Edit 2: Added method call.
Unless you chose a fixed length character model for your strings, methods and properties such as .count and .characters will have a complexity of O(n) or at best O(n/2) (where n is the string length). If you were to store your data in an array of character (e.g. [Character] ), your functions would perform much better.
You can also combine the whole calculation in a single pass using the zip() function
let hammingDistance = zip(word1.characters,word2.characters)
.filter{$0 != $1}.count
but that still requires going through all characters of every word pair.
...
Given that you're only looking for Hamming distances of 1, there is a faster way to get to all the unique pairs of words:
The strategy is to group words by the 4 (or 5) patterns that correspond to one "missing" letter. Each of these pattern groups defines a smaller scope for word pairs because words in different groups would be at a distance other than 1.
Each word will belong to as many groups as its character count.
For example :
"hear" will be part of the pattern groups:
"*ear", "h*ar", "he*r" and "hea*".
Any other word that would correspond to one of these 4 pattern groups would be at a Hamming distance of 1 from "hear".
Here is how this can be implemented:
// Test data 8500 words of 4-5 characters ...

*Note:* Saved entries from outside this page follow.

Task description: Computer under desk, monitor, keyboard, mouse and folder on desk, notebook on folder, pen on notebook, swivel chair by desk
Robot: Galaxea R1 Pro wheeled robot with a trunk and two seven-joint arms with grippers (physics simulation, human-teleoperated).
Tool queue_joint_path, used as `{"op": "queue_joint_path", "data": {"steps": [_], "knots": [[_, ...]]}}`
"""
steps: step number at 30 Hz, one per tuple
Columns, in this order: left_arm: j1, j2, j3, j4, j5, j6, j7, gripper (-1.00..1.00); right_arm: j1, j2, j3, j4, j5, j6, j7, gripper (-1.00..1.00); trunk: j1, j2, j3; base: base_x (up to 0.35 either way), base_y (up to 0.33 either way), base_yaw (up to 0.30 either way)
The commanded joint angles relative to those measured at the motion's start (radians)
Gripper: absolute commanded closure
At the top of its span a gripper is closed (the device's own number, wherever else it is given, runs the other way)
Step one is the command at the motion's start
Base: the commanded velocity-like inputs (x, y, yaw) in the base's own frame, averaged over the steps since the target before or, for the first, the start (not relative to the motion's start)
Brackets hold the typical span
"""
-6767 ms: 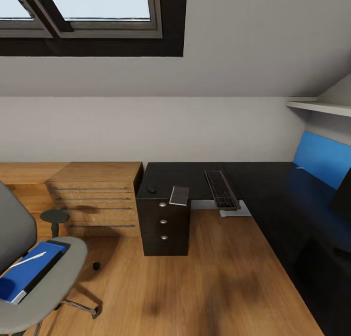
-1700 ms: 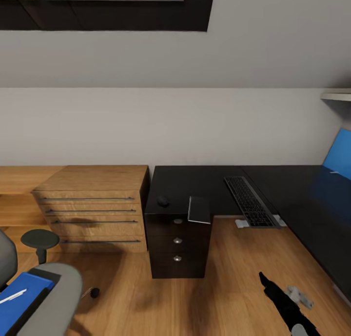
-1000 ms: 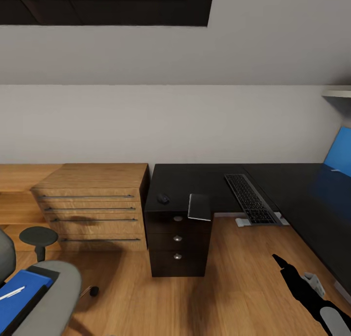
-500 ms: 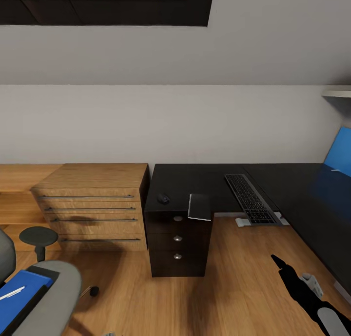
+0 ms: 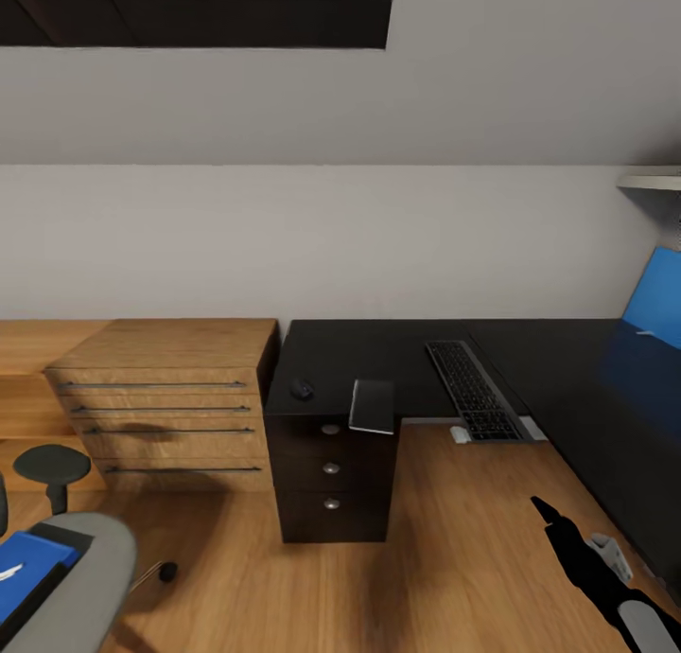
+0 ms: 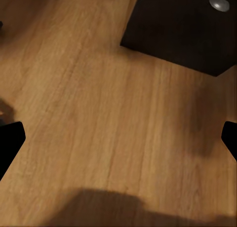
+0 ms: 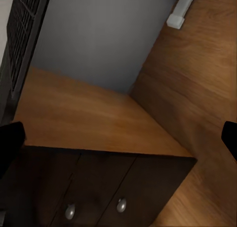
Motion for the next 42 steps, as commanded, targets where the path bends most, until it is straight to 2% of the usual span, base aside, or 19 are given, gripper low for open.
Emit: {"op": "queue_joint_path", "data": {"steps": [1, 5, 8, 9, 13, 22, 24, 27, 32, 42], "knots": [[-0.001, -0.001, 0.007, 0.003, 0.003, -0.003, -0.010, -1.00, -0.001, 0.001, -0.004, 0.000, -0.007, 0.002, 0.003, -1.00, 0.000, 0.000, -0.001, 0.075, -0.110, 0.000], [-0.001, 0.000, 0.007, 0.009, 0.003, -0.013, -0.012, -1.00, -0.001, 0.002, -0.010, 0.001, -0.027, -0.007, 0.004, -1.00, 0.000, 0.000, -0.001, 0.035, -0.052, 0.000], [-0.001, 0.000, 0.007, 0.011, 0.003, -0.016, -0.013, -1.00, -0.001, 0.003, -0.012, 0.002, -0.084, -0.007, 0.006, -1.00, 0.000, 0.000, -0.001, 0.013, -0.019, 0.000], [-0.001, 0.000, 0.007, 0.012, 0.003, -0.016, -0.013, -1.00, -0.001, 0.003, -0.011, 0.002, -0.118, -0.007, 0.006, -1.00, 0.000, 0.000, -0.001, 0.006, -0.009, 0.000], [-0.001, 0.000, 0.007, 0.013, 0.003, -0.017, -0.014, -1.00, -0.001, 0.003, -0.007, 0.002, -0.183, -0.003, 0.006, -1.00, 0.000, 0.000, -0.001, 0.004, -0.005, 0.000], [-0.001, -0.001, 0.007, 0.014, 0.003, -0.018, -0.015, -1.00, -0.001, 0.006, -0.007, 0.003, -0.256, 0.041, 0.006, -1.00, 0.000, 0.000, -0.001, 0.001, -0.001, 0.000], [-0.001, -0.001, 0.006, 0.017, 0.003, -0.018, -0.015, -1.00, -0.001, 0.005, -0.008, 0.003, -0.279, 0.058, 0.006, -1.00, 0.000, 0.000, -0.001, 0.000, 0.000, 0.000], [-0.001, -0.001, 0.006, 0.022, 0.003, -0.018, -0.015, -1.00, -0.001, 0.004, -0.010, 0.003, -0.335, 0.101, 0.005, -1.00, 0.000, 0.000, -0.001, 0.000, 0.000, 0.000], [-0.001, -0.001, 0.005, 0.023, 0.002, -0.021, -0.015, -1.00, -0.001, 0.004, -0.012, 0.002, -0.357, 0.117, 0.005, -1.00, 0.000, 0.000, -0.001, 0.114, 0.000, 0.000], [-0.001, -0.001, 0.004, 0.025, 0.001, -0.046, -0.016, -1.00, -0.001, 0.004, -0.012, 0.002, -0.361, 0.119, 0.005, -1.00, 0.000, 0.000, -0.001, 0.214, 0.000, 0.000]]}}
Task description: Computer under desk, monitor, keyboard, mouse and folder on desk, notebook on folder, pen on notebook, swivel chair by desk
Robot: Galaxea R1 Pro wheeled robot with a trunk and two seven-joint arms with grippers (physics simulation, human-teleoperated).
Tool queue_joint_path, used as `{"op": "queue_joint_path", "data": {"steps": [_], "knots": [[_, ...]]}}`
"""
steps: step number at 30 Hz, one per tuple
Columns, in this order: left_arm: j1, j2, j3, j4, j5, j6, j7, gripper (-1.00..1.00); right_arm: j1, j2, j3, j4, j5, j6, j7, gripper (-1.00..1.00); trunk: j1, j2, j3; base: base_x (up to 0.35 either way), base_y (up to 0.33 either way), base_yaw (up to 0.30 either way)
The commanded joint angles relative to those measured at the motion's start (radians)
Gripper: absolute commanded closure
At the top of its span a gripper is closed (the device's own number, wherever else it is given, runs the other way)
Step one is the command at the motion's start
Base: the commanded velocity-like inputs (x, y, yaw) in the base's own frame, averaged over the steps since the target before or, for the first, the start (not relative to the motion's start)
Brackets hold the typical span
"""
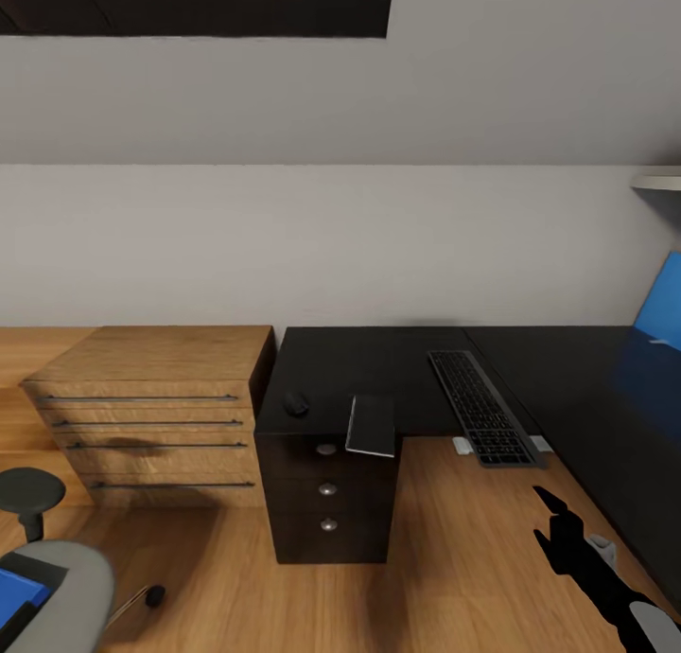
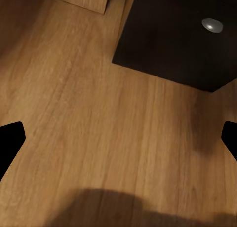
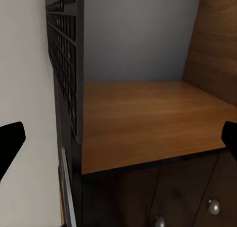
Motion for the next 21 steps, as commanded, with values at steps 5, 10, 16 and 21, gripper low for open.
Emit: {"op": "queue_joint_path", "data": {"steps": [5, 10, 16, 21], "knots": [[-0.001, -0.001, 0.007, 0.000, 0.003, -0.001, -0.010, -1.00, -0.001, 0.000, -0.002, 0.000, -0.005, 0.007, 0.001, -1.00, 0.000, 0.000, -0.001, 0.099, 0.000, 0.000], [-0.001, -0.001, 0.007, 0.000, 0.003, -0.001, -0.011, -1.00, -0.001, 0.000, -0.002, -0.002, -0.005, 0.008, 0.011, -1.00, 0.000, 0.000, -0.001, 0.153, 0.000, 0.000], [-0.001, -0.001, 0.007, 0.000, 0.003, -0.001, -0.011, -1.00, -0.001, -0.001, 0.002, -0.002, -0.004, 0.008, 0.075, -1.00, 0.000, 0.000, -0.001, 0.024, 0.000, 0.000], [-0.001, -0.001, 0.007, 0.000, 0.003, -0.001, -0.010, -1.00, -0.001, -0.001, 0.003, -0.001, -0.003, 0.008, 0.087, -1.00, 0.000, 0.000, -0.001, 0.029, 0.000, 0.000]]}}
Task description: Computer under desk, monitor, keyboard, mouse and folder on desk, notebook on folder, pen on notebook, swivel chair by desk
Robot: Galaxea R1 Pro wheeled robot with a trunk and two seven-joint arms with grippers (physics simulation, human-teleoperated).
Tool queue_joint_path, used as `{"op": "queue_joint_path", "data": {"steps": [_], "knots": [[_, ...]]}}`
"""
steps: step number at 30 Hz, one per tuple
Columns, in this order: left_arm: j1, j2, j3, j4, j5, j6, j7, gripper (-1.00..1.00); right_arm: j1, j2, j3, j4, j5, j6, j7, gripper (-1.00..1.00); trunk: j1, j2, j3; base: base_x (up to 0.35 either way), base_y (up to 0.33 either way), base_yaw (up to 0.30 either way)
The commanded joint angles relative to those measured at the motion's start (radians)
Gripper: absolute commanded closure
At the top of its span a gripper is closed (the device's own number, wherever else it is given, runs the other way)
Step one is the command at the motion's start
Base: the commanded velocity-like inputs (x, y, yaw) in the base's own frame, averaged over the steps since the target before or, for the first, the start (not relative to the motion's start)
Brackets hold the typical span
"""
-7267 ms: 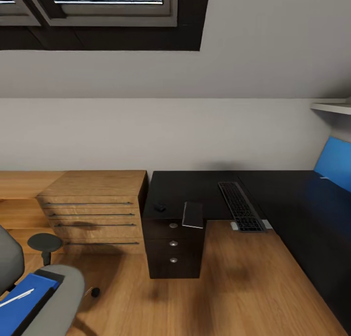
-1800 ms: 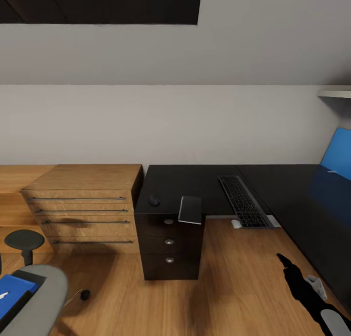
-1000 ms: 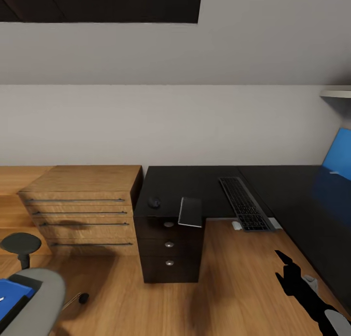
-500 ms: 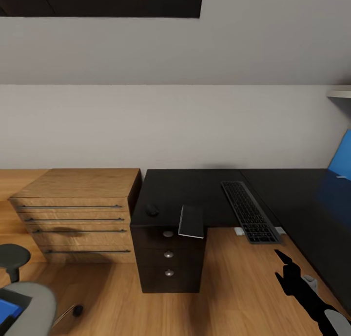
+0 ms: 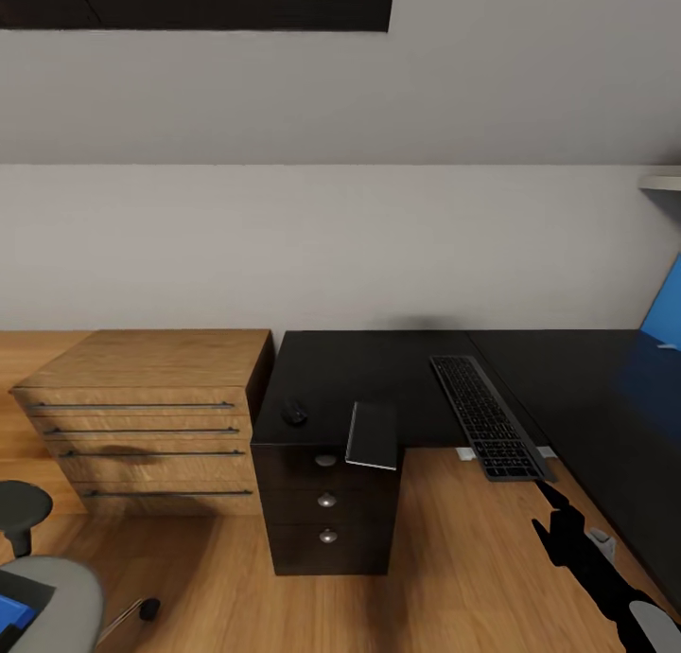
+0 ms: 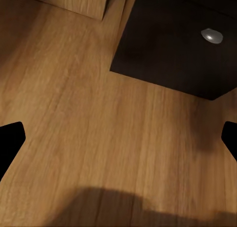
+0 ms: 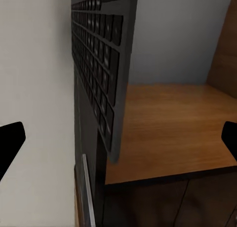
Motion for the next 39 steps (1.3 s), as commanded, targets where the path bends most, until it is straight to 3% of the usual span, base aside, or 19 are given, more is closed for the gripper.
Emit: {"op": "queue_joint_path", "data": {"steps": [1, 16, 23, 39], "knots": [[-0.001, -0.001, 0.007, 0.000, 0.003, 0.000, -0.010, -1.00, -0.001, 0.000, -0.002, 0.001, -0.006, 0.007, 0.002, -1.00, 0.000, 0.000, -0.001, 0.147, 0.000, 0.000], [-0.001, -0.004, 0.007, -0.001, 0.003, 0.000, -0.009, -1.00, -0.001, -0.001, -0.002, 0.001, -0.006, 0.007, 0.004, -1.00, 0.000, 0.000, -0.001, 0.089, 0.000, 0.000], [-0.001, -0.007, 0.004, 0.000, 0.003, 0.000, -0.006, -1.00, -0.001, -0.001, -0.002, 0.001, -0.006, 0.008, 0.004, -1.00, 0.027, -0.049, -0.023, 0.002, 0.000, 0.000], [-0.001, -0.006, 0.002, 0.000, 0.003, 0.001, -0.008, -1.00, -0.001, -0.001, -0.002, 0.002, -0.005, 0.007, 0.004, -1.00, 0.027, -0.049, -0.023, 0.010, 0.000, 0.000]]}}
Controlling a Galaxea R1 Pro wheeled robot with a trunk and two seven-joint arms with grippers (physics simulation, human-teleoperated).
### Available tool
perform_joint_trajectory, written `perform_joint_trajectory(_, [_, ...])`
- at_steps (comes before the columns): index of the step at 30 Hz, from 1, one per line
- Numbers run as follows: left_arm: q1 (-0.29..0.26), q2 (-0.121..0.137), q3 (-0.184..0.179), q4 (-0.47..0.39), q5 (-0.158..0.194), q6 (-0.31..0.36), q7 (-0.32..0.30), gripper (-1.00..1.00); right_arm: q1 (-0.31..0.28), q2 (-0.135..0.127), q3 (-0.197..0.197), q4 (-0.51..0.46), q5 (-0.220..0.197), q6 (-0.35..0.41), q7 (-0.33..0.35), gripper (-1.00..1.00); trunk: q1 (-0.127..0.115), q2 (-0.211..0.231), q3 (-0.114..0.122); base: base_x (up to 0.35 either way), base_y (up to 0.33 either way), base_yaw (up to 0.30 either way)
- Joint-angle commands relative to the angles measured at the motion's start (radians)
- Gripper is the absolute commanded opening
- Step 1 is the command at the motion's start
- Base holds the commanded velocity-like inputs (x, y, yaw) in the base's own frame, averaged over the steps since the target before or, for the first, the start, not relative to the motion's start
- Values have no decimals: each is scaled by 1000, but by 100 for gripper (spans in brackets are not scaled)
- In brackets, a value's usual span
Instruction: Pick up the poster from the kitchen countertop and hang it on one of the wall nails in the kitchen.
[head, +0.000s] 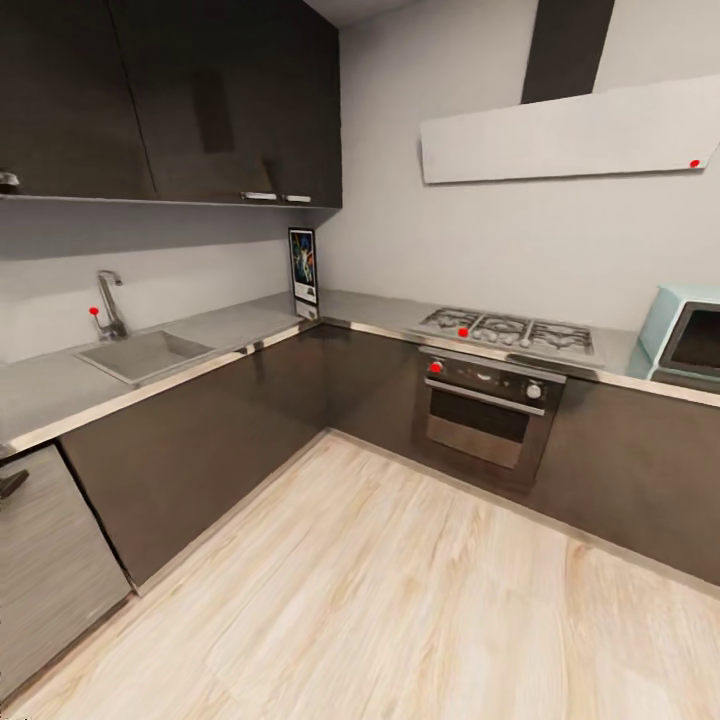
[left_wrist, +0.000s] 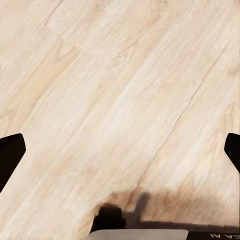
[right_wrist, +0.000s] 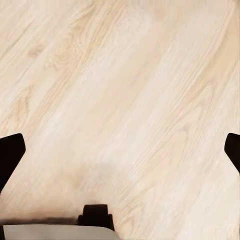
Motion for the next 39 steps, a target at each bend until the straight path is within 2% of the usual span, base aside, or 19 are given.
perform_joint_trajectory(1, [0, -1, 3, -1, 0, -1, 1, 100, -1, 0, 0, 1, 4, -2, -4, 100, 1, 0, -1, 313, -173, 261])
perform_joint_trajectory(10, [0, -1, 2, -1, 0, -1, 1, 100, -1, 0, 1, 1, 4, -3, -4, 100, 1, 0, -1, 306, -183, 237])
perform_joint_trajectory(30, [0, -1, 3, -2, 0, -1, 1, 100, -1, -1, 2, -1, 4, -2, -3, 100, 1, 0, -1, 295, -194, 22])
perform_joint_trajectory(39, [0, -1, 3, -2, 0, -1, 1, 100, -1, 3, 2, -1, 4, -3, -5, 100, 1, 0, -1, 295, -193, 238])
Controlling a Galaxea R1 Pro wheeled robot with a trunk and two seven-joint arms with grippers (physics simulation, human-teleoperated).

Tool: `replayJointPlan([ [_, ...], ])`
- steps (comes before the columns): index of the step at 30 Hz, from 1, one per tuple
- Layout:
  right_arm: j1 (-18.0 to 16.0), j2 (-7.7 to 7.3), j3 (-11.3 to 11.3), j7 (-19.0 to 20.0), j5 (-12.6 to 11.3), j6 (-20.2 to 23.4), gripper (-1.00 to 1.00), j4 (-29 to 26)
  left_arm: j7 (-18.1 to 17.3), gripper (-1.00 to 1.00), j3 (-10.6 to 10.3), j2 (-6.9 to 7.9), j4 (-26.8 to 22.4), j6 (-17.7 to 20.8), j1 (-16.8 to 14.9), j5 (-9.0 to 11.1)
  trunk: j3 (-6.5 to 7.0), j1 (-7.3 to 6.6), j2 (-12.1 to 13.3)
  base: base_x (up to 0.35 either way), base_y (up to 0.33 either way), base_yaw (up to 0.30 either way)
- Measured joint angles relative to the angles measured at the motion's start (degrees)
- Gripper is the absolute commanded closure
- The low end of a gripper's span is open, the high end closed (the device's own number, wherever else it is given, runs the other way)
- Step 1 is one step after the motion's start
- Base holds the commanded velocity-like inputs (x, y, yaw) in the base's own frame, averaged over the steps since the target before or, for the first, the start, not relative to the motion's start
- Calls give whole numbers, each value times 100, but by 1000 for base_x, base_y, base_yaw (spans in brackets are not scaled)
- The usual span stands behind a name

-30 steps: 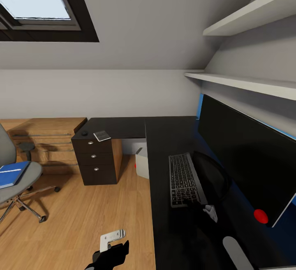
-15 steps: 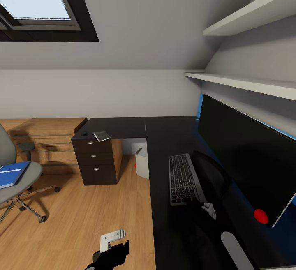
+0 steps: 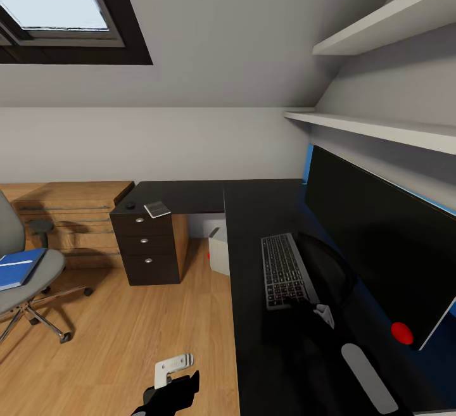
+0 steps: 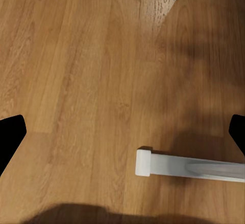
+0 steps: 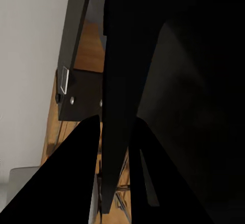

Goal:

var seenWords = Set<String>()
var allWords = try! String(contentsOfFile: "/usr/share/dict/words")
.lowercased()
.components(separatedBy:"\n")
.filter{$0.characters.count == 4 || $0.characters.count == 5}
.filter{seenWords.insert($0).inserted}
.enumerated().filter{$0.0 < 8500}.map{$1}
// Compute patterns for a Hamming distance of 1
// Replace each letter position with "*" to create patterns of
// one "non-matching" letter
public func wordH1Patterns(_ aWord:String) -> [String]
{
var result : [String] = []
let fullWord : [Character] = aWord.characters.map{$0}
for index in 0..<fullWord.count
{
var pattern = fullWord
pattern[index] = "*"
result.append(String(pattern))
}
return result
}
// Group words around matching patterns
// and add unique pairs from each group
func addHamming1Edges()
{
// Prepare pattern groups ...
//
var patternIndex:[String:Int] = [:]
var hamming1Groups:[[String]] = []
for word in allWords
{
for pattern in wordH1Patterns(word)
{
if let index = patternIndex[pattern]
{
hamming1Groups[index].append(word)
}
else
{
let index = hamming1Groups.count
patternIndex[pattern] = index
hamming1Groups.append([word])
}
}
}
// add edge nodes ...
//
for h1Group in hamming1Groups
{
for (index,sourceWord) in h1Group.dropLast(1).enumerated()
{
for targetIndex in index+1..<h1Group.count
{ addEdge(source:sourceWord, neighbour:h1Group[targetIndex]) }
}
}
}
On my 2012 MacBook Pro, the 8500 words go through 22817 (unique) edge pairs in 0.12 sec.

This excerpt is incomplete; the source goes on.